▸ **INSTRUCTIONS FOR THE TASK**
Locate every line below that contains the word "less" and copy it.
-------
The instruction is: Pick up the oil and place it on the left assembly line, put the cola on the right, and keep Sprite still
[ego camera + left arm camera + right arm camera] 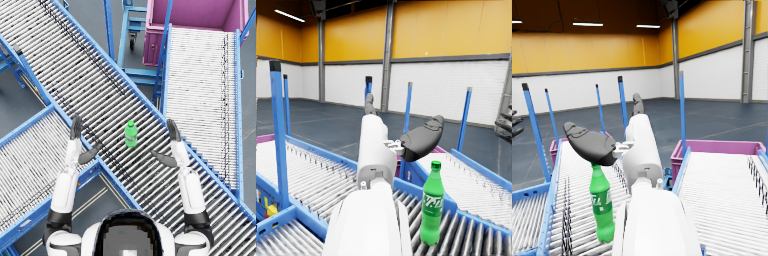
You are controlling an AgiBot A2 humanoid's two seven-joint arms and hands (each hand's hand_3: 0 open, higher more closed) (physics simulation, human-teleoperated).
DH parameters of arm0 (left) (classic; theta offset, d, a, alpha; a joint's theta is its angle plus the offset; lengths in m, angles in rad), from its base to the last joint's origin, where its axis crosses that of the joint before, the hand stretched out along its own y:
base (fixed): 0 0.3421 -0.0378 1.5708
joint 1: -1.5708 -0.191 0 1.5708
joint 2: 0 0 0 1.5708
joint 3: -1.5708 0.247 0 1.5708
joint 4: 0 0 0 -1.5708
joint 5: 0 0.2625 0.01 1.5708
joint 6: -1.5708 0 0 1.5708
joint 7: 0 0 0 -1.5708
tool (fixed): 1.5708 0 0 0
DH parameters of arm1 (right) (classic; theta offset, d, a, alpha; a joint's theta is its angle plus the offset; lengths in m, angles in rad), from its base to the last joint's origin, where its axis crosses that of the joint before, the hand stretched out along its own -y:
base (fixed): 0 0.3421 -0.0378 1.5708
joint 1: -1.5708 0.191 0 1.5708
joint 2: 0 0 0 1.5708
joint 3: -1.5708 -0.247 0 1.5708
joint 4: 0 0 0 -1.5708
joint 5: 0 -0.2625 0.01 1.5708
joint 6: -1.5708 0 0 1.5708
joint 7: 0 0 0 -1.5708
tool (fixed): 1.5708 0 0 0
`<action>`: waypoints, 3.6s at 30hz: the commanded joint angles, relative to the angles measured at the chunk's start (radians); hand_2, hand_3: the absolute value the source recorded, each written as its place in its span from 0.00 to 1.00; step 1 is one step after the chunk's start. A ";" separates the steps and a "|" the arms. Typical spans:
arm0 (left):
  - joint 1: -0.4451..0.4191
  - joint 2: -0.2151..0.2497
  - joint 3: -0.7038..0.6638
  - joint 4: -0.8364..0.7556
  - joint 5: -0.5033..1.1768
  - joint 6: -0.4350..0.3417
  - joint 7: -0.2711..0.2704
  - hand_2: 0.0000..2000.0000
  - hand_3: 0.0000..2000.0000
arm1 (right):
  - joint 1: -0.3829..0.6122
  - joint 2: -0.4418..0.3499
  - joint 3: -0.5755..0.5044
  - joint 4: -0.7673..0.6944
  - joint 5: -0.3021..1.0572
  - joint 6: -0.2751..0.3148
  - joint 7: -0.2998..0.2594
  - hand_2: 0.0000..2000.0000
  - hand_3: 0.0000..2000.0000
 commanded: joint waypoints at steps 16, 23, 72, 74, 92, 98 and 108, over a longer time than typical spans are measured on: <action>-0.015 -0.013 0.022 0.002 -0.040 0.007 0.007 0.00 0.00 | -0.004 0.012 0.026 -0.001 -0.026 0.007 -0.007 0.00 0.00; -0.015 -0.013 0.022 0.002 -0.040 0.007 0.007 0.00 0.00 | -0.004 0.013 0.026 -0.001 -0.026 0.007 -0.007 0.00 0.00; -0.015 -0.013 0.022 0.002 -0.040 0.007 0.007 0.00 0.00 | -0.004 0.013 0.026 -0.001 -0.026 0.007 -0.007 0.00 0.00; -0.015 -0.013 0.022 0.002 -0.040 0.007 0.007 0.00 0.00 | -0.004 0.013 0.026 -0.001 -0.026 0.007 -0.007 0.00 0.00; -0.015 -0.013 0.022 0.002 -0.040 0.007 0.007 0.00 0.00 | -0.004 0.013 0.026 -0.001 -0.026 0.007 -0.007 0.00 0.00; -0.015 -0.013 0.022 0.002 -0.040 0.007 0.007 0.00 0.00 | -0.004 0.013 0.026 -0.001 -0.026 0.007 -0.007 0.00 0.00; -0.015 -0.013 0.022 0.002 -0.040 0.007 0.007 0.00 0.00 | -0.004 0.013 0.026 -0.001 -0.026 0.007 -0.007 0.00 0.00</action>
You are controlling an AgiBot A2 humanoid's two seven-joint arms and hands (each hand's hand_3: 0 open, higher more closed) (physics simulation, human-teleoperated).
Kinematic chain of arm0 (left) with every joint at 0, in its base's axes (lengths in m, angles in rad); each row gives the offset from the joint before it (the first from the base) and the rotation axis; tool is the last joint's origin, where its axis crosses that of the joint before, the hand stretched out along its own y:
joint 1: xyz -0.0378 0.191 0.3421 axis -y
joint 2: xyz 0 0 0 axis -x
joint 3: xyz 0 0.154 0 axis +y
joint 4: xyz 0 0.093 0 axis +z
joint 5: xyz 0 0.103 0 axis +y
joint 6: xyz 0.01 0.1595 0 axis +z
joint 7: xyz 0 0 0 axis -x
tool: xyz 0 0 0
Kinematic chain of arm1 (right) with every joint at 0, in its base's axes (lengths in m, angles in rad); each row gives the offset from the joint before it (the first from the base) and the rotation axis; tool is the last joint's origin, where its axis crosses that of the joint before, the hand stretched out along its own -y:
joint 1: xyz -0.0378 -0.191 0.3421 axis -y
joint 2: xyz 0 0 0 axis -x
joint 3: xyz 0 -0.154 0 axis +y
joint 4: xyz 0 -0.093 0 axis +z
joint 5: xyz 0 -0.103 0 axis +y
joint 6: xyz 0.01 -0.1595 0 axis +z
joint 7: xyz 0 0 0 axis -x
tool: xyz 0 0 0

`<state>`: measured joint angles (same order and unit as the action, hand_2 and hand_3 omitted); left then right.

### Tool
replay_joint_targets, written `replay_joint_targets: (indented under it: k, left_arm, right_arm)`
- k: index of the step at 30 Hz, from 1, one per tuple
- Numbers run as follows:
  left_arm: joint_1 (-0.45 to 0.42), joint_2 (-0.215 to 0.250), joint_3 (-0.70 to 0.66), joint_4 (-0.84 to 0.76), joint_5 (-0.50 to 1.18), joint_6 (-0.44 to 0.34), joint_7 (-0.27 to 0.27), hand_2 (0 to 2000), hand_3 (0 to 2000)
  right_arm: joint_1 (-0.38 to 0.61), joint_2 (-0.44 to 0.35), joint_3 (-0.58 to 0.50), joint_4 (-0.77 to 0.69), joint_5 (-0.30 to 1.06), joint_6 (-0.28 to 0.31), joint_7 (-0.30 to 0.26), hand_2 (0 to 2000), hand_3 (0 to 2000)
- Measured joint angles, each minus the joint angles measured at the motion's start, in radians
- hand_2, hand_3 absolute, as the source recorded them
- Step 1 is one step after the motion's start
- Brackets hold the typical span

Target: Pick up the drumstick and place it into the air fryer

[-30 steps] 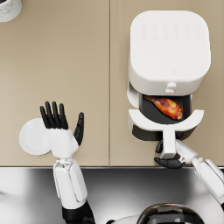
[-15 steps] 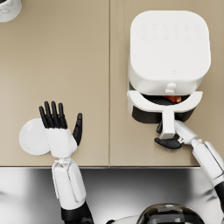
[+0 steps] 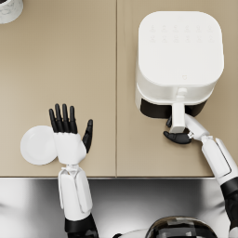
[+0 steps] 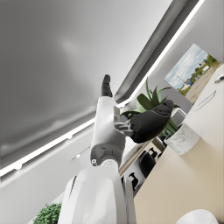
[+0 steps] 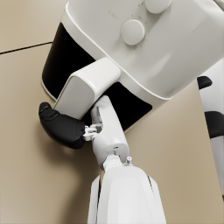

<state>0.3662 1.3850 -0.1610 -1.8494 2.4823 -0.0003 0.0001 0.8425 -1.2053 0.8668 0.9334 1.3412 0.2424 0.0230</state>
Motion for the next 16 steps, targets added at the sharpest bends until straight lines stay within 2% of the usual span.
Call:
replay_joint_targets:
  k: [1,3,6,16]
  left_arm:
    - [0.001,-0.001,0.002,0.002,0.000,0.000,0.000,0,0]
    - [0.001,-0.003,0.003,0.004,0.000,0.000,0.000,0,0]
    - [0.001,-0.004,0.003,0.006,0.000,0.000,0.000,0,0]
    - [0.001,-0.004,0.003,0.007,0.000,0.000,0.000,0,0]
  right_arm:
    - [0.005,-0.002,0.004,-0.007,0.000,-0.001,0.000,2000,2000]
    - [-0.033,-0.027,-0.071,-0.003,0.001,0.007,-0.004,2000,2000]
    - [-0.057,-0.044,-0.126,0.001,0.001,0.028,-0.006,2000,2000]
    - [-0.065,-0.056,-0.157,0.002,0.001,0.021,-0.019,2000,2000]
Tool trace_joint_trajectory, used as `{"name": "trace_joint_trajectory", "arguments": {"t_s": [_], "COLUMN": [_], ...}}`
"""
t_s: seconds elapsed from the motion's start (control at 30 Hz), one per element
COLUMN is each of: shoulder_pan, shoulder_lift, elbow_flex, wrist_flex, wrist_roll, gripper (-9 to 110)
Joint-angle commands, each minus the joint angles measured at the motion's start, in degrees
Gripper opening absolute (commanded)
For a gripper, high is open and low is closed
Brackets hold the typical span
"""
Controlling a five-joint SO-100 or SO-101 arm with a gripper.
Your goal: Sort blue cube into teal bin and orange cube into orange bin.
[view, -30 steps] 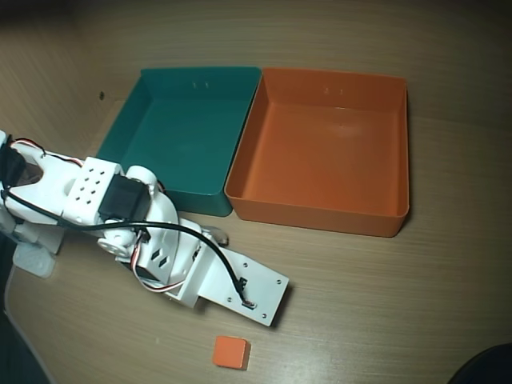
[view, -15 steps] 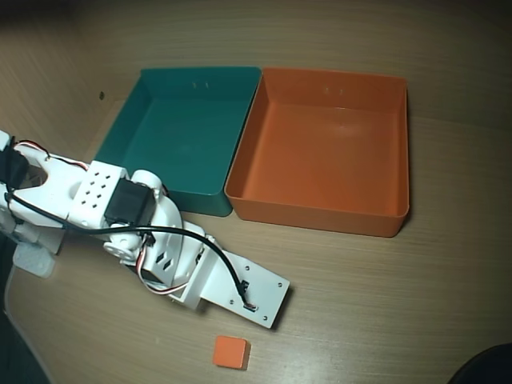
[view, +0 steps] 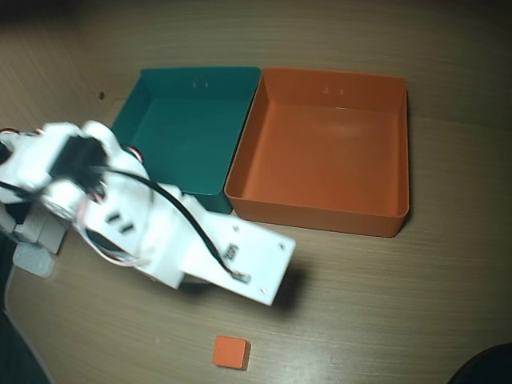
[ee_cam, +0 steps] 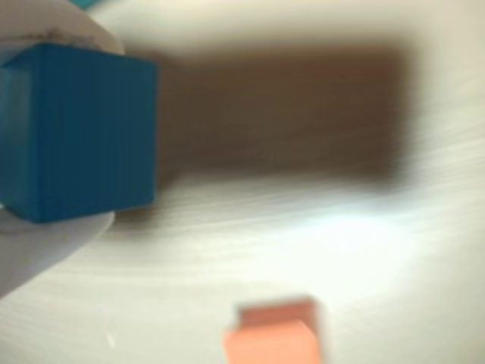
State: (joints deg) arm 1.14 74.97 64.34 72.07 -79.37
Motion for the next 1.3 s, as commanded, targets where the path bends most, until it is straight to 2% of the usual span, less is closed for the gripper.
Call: {"name": "trace_joint_trajectory", "arguments": {"t_s": [0.0,0.4,0.63,1.03,1.13,1.27], "shoulder_pan": [-3.52,-26.37,-37.71,-41.40,-41.57,-41.40], "shoulder_lift": [12.83,15.82,16.17,14.50,12.48,11.78], "elbow_flex": [-4.31,-3.52,7.47,19.78,19.42,19.34], "wrist_flex": [-0.44,0.53,0.09,-0.44,-0.44,-0.44], "wrist_roll": [-0.44,-0.44,-0.44,-0.44,-0.44,-0.44], "gripper": [-6,-6,-6,-5,0,13]}}
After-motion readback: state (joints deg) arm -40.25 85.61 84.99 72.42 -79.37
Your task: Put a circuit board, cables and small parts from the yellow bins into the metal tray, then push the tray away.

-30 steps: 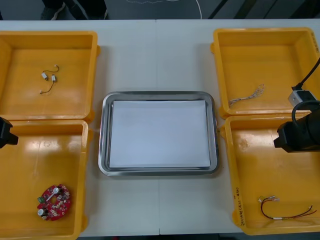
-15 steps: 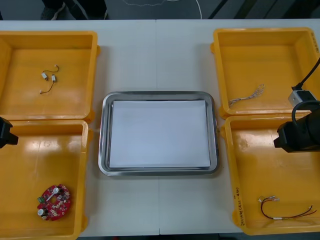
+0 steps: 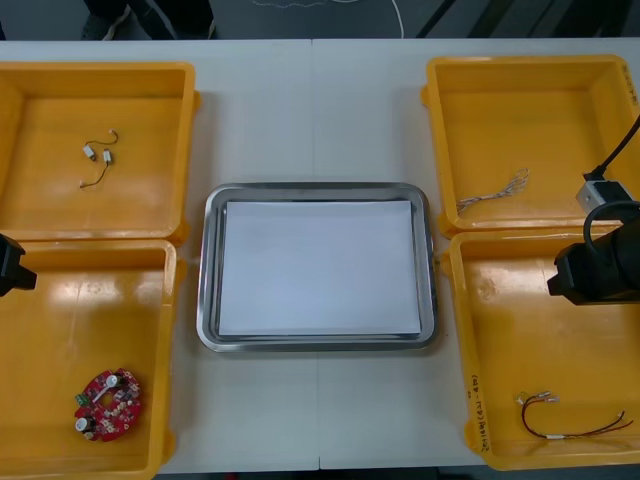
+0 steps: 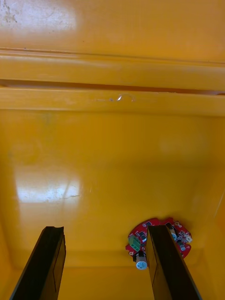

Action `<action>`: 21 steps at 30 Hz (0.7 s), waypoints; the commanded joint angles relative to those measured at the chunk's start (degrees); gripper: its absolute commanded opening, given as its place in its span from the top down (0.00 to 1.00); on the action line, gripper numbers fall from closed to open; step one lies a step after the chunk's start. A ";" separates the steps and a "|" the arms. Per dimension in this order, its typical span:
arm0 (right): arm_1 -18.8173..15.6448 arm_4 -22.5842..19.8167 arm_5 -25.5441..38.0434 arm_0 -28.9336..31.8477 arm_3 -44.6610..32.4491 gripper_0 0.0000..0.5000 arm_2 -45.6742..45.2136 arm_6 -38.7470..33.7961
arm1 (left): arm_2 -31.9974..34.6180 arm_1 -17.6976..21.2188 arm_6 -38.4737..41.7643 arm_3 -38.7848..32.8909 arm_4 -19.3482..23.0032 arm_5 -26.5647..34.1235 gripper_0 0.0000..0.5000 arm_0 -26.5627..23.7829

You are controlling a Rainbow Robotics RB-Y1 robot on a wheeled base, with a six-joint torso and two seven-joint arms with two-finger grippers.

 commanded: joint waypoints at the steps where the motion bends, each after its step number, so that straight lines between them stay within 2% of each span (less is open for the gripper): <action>1: -2.09 0.45 0.24 0.68 -1.88 0.00 -1.89 -2.18 | 1.68 2.66 -4.82 -1.63 0.41 0.34 0.00 0.82; 21: -2.09 0.45 0.24 0.68 -1.88 0.00 -1.89 -2.18 | 1.68 2.66 -4.82 -1.63 0.41 0.34 0.00 0.82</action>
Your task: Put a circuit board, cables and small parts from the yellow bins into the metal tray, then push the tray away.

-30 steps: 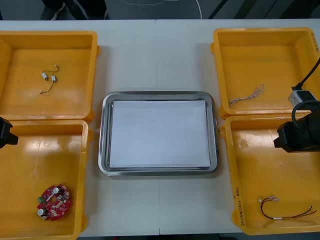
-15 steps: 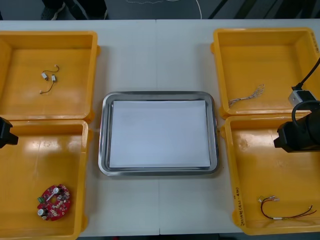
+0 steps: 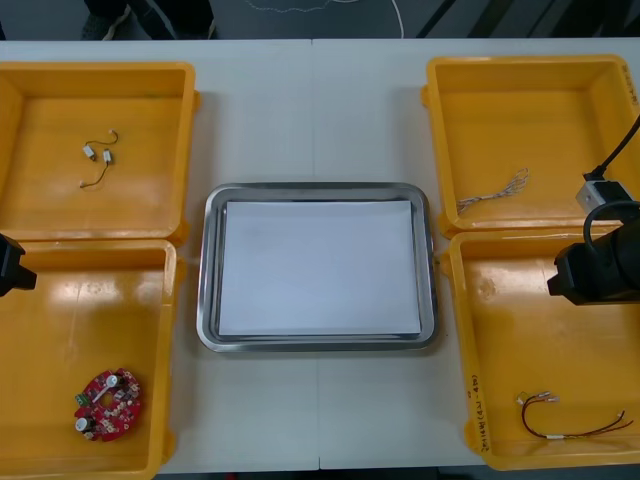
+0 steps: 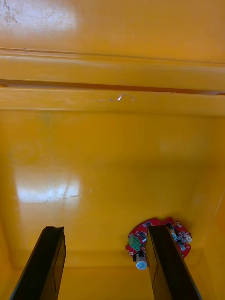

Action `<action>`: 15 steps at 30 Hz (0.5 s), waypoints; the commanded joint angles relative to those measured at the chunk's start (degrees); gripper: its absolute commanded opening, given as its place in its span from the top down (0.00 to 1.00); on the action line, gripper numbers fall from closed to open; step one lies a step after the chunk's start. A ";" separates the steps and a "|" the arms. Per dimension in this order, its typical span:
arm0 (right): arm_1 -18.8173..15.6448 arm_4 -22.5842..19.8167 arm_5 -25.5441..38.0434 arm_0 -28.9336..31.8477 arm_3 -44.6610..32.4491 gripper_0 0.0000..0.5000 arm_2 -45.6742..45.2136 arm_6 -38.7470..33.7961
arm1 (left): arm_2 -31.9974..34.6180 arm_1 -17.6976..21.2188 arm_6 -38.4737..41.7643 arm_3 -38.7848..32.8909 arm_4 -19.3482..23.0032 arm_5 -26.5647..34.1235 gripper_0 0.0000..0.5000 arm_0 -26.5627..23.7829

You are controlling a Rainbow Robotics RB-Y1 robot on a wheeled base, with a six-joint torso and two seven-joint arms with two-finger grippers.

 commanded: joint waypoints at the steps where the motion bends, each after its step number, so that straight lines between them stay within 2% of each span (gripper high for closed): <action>1: -2.09 0.45 0.24 0.68 -1.88 0.00 -1.89 -2.18 | 1.68 2.66 -4.82 -1.63 0.41 0.34 0.00 0.82; 15: -2.09 0.45 0.24 0.68 -1.88 0.00 -1.89 -2.18 | 1.68 2.66 -4.82 -1.63 0.41 0.34 0.00 0.82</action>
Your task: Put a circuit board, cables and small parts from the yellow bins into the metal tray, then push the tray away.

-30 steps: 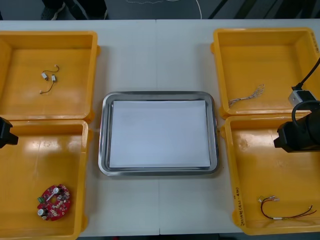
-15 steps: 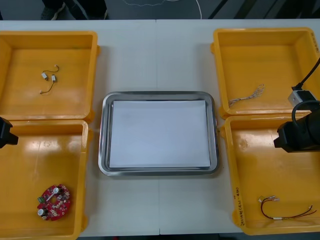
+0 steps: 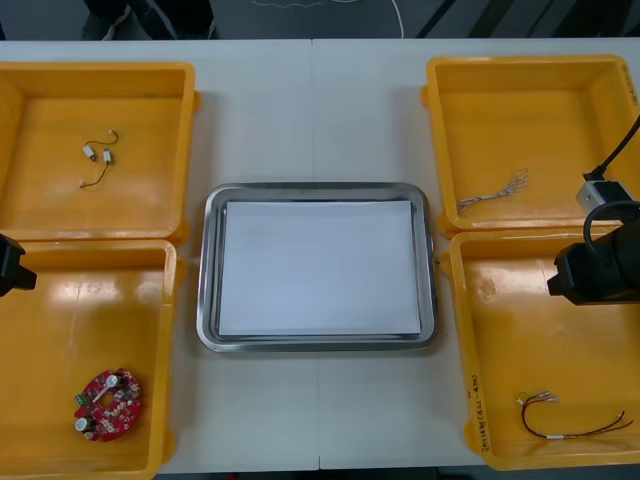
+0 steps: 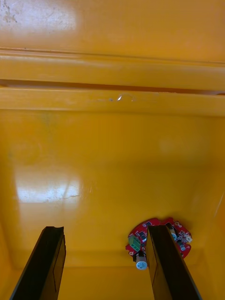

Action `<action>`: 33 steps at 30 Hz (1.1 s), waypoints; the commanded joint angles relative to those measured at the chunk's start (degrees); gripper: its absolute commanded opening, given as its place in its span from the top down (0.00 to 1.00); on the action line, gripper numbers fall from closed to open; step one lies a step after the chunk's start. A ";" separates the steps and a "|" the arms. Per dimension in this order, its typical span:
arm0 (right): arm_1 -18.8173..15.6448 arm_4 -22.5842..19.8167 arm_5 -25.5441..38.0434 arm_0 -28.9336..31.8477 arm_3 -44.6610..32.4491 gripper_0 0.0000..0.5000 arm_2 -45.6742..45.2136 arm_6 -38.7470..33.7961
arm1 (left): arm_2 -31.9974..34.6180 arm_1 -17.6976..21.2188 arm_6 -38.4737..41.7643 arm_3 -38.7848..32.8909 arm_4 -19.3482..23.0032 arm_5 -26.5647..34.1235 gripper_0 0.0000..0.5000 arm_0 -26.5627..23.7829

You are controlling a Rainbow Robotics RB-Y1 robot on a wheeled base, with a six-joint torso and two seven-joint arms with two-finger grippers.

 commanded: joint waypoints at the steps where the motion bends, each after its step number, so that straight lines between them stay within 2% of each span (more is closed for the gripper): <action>1: -2.09 0.45 0.24 0.68 -1.88 0.00 -1.89 -2.18 | 1.68 2.66 -4.82 -1.63 0.41 0.34 0.00 0.82; 16: -2.09 0.45 0.24 0.68 -1.88 0.00 -1.89 -2.18 | 0.80 2.13 -2.18 -1.98 1.91 0.34 0.00 2.49; 20: -3.59 0.72 0.24 2.26 -0.12 0.00 -0.13 -2.27 | 0.80 2.13 3.62 -3.56 2.35 0.34 0.00 3.55; 24: -6.84 0.45 -0.34 1.91 -0.12 0.00 0.74 -2.54 | 0.80 2.13 10.65 -6.81 2.70 0.34 0.00 5.92; 27: -6.93 -0.08 0.19 1.82 -0.12 0.00 0.39 -3.06 | 0.89 2.13 15.75 -8.66 3.14 0.34 0.00 7.24; 29: -6.93 -0.43 0.24 1.73 -0.12 0.00 0.31 -5.09 | 0.89 2.04 19.09 -9.45 3.40 0.34 0.00 7.94; 33: -6.93 -3.06 0.24 1.65 -0.12 0.00 0.39 -15.10 | 0.89 1.96 25.86 -10.50 4.02 0.34 0.00 9.52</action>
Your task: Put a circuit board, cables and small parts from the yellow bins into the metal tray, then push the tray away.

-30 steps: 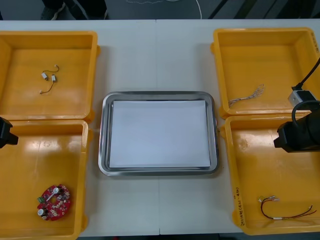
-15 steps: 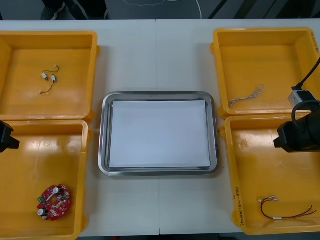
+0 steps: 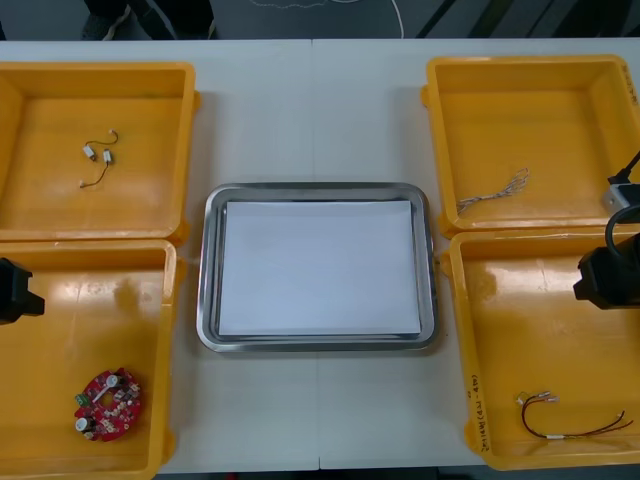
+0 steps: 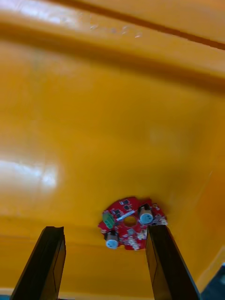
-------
▸ **ANSWER BOX**
Motion for the next 1.3 s, as commanded, targets where the path bends most, until it is straight to 2% of the usual span, less is closed for the gripper.
 commanded: joint waypoints at the steps where the motion bends, each after its step number, so that straight lines between them stay within 2% of each span (less is open for the gripper): <action>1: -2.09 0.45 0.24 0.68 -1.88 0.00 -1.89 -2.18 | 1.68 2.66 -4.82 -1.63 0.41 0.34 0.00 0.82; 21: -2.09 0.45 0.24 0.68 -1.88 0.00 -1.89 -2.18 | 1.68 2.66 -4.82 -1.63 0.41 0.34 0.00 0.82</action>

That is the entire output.